Analog versus Digital Media

Technically speaking, the term "digital" refers to any system based on discontinuous or discrete data or events. Computers are digital machines because at their most basic level they can distinguish between just two values, 0 and 1, or off and on. There is no simple way to represent all the values in between, such as 0.25. All data that a computer processes must be encoded digitally, as a series of zeroes and ones.

The opposite of digital is "analog." A typical analog device is a clock in which the hands move continuously around the face. Such a clock is capable of indicating every possible time of day. In contrast, a digital clock is capable of representing only a finite number of times (every tenth of a second, for example). In general, humans experience the world analogically. Vision, for example, is an analog experience because we perceive infinitely smooth gradations of shapes and colors. Most analog events, however, can be simulated digitally. Photographs in newspapers, for instance, consist of an array of dots that are either black or white. From afar, the viewer does not see the dots (the digital form), but only lines and shading, which appear to be continuous.

Although digital representations are approximations of analog events, they are useful because they are relatively easy to store and manipulate electronically. The trick is in converting from analog to digital, and back again. This is the principle behind compact discs (CDs). The music itself exists in an analog form, as waves in the air, but these sounds are then translated into a digital form that is encoded onto the disk. When you play a compact disc, the CD player reads the digital data, translates it back into its original analog form, and sends it to the amplifier and eventually the speakers. Internally, computers are digital because they consist of discrete units called bits that are either on or off. But by combining many bits in complex ways, computers simulate analog events.(2)
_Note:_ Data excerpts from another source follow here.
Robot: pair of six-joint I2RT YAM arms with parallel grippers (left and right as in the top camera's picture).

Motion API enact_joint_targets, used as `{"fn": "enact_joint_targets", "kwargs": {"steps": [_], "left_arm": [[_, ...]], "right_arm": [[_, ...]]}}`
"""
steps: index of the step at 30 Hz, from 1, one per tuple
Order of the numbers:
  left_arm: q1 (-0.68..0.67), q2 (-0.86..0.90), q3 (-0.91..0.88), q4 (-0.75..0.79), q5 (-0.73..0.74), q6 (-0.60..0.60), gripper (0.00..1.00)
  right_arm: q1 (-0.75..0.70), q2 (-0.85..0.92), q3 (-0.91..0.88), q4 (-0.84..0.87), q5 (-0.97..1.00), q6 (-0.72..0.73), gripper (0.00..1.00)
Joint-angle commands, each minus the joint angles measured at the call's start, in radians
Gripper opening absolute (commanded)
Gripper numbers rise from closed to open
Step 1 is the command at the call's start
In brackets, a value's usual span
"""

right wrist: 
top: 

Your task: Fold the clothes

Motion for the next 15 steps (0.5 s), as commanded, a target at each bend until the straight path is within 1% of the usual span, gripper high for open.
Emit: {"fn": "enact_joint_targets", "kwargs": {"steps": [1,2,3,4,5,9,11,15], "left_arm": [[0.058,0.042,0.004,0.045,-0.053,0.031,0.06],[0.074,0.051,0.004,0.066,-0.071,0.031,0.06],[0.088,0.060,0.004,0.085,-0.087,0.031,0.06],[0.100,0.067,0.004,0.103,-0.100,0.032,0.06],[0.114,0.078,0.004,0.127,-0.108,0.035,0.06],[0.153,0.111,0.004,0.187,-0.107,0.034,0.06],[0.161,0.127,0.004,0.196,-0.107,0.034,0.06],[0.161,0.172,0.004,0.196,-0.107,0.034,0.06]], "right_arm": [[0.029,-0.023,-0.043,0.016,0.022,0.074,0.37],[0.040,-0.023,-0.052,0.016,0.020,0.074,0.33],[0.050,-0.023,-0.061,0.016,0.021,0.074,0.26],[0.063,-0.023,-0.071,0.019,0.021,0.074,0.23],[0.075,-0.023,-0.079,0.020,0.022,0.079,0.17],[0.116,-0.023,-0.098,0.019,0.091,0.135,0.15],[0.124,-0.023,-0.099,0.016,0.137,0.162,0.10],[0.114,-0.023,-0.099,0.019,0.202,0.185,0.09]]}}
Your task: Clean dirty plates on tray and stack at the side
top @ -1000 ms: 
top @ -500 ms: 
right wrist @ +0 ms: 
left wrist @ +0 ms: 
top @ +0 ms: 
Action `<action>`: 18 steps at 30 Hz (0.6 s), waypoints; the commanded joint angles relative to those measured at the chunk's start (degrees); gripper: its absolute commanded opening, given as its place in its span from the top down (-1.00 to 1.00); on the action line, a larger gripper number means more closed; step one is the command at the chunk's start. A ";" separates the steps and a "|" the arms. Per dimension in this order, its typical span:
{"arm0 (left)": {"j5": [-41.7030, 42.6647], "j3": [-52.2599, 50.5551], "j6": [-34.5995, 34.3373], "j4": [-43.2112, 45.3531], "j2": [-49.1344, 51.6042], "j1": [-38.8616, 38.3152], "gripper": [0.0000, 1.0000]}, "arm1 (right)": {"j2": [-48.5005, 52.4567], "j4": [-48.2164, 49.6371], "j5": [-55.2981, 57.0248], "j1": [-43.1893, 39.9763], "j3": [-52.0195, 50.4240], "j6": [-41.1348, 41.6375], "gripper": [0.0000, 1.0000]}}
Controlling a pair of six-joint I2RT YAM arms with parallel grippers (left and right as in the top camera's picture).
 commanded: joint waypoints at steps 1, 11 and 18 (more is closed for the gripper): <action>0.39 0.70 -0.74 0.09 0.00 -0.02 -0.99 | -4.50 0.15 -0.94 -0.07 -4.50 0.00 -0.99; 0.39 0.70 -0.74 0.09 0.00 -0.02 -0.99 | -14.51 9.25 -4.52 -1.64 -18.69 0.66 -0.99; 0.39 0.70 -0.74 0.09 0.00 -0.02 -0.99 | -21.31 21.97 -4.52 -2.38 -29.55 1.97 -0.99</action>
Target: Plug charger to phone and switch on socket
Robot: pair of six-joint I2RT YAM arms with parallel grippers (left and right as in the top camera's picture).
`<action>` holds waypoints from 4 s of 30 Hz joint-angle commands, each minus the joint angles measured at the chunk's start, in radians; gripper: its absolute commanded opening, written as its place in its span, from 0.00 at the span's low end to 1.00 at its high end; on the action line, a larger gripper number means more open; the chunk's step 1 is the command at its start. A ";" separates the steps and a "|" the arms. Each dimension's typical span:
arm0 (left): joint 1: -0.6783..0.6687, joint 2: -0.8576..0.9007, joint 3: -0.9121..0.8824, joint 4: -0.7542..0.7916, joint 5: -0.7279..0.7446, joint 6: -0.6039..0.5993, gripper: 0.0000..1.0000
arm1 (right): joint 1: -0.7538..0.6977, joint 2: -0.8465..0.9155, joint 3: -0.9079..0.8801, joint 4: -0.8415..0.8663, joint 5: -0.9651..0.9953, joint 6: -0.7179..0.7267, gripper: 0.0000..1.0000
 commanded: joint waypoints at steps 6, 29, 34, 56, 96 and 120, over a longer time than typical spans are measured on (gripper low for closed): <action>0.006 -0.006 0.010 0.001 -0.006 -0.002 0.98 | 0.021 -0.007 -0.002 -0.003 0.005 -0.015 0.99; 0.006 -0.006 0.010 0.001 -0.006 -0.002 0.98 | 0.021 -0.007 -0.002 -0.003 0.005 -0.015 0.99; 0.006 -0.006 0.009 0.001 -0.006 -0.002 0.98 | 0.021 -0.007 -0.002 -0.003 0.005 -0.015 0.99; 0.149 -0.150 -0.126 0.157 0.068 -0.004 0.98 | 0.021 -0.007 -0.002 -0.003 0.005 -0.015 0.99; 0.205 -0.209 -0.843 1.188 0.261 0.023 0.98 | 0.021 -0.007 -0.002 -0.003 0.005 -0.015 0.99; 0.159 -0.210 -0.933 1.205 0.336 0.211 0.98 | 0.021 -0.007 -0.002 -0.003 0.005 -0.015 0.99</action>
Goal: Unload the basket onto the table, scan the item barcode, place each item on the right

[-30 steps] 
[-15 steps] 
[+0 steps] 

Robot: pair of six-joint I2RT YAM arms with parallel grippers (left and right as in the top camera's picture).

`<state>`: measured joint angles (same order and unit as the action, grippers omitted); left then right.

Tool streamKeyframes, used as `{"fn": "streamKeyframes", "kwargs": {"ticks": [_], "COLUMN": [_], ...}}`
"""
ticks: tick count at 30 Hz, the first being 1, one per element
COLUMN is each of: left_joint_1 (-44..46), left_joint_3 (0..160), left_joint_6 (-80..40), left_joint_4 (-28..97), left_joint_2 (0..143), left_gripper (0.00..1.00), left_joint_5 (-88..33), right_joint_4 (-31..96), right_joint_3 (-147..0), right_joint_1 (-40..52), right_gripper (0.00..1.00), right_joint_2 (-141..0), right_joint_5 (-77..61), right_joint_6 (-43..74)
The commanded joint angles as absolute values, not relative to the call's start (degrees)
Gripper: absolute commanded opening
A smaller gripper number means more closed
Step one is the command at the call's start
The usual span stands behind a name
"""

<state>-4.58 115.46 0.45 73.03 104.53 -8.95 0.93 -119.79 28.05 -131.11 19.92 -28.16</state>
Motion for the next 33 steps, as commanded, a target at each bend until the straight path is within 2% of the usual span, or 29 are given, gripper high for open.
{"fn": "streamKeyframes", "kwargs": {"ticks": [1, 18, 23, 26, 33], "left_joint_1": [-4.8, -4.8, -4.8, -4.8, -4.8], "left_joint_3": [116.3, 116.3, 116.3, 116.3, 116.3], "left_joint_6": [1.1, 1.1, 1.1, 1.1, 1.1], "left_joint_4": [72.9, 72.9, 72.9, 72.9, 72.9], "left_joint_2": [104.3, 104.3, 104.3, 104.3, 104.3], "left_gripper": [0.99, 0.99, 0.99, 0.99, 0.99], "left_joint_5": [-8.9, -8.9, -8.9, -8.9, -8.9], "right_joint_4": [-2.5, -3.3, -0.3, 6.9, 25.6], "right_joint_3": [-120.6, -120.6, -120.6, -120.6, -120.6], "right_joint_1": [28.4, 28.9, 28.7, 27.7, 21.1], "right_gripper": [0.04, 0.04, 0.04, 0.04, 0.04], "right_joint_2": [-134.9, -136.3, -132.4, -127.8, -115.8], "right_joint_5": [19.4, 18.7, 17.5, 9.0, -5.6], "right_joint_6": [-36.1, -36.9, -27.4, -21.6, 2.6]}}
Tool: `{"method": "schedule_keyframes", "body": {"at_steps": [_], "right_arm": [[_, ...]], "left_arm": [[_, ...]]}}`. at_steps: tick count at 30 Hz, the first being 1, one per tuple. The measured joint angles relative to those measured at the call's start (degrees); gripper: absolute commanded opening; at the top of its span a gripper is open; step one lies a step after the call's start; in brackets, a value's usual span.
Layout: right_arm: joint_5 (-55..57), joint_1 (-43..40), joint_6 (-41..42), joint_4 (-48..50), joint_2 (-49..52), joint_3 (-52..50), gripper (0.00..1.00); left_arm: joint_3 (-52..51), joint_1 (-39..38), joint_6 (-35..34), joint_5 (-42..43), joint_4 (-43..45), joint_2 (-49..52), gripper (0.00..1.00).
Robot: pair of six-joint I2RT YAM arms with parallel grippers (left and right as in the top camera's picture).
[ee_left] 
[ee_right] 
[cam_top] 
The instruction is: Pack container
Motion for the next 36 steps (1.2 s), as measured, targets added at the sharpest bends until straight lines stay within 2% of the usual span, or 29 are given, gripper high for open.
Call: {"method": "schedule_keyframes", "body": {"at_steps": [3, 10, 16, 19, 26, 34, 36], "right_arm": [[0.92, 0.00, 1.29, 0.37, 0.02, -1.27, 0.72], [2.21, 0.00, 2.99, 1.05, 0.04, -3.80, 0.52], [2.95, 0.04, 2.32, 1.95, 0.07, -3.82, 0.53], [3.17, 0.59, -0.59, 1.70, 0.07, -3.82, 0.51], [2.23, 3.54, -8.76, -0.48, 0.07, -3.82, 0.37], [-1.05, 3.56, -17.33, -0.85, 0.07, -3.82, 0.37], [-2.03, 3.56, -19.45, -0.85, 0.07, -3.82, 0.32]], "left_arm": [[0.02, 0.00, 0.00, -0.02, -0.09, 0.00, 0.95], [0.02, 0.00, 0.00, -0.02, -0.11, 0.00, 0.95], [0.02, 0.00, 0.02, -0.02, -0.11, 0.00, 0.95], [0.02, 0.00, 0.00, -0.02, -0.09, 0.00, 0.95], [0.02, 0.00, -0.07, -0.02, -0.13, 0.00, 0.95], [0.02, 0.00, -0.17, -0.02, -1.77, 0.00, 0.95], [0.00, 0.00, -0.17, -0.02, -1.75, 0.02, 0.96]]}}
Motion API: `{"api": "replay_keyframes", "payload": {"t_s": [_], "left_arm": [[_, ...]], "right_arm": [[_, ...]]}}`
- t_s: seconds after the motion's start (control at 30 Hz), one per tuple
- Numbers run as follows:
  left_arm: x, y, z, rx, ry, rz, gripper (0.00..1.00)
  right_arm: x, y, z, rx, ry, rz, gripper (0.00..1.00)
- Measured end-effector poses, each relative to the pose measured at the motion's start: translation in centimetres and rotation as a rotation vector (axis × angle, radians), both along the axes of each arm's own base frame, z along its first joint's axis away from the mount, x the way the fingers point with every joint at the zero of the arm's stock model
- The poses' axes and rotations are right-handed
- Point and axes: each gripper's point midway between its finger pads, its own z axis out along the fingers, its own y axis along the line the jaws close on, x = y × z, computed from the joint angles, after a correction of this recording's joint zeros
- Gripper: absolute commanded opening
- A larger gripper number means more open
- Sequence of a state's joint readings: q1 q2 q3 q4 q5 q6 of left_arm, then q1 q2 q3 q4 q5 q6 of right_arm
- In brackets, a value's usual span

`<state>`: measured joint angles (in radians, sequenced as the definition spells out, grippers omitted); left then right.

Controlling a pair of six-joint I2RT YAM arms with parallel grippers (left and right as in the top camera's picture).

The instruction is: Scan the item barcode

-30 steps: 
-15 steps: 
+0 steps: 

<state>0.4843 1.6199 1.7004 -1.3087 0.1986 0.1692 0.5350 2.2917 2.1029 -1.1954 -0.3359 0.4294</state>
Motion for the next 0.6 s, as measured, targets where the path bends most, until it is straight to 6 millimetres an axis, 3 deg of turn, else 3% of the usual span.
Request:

Welcome to the Intro to Digital Media class

The "Intro to Digital Media" class is a studio course that concentrates on the basics of digital media, including imagery, typography, sound, video, animation, and the internet. We feel that it is important that you engage not only the technical dimensions of digital media--its hardware and software--but gain an appreciation of its conceptual and expressive aspects as well. Over the semester you will have the opportunity to employ a diverse range of techniques and acquaint yourself with a whole new landscape of contemporary artistic practices--most of which won't be mentioned in your standard art history surveys! While the majority of the class will consist of hands-on experimentation, along the way you will gain an appreciation of the history of digital media and learn a broad range approaches to digital media for the creation of fine art.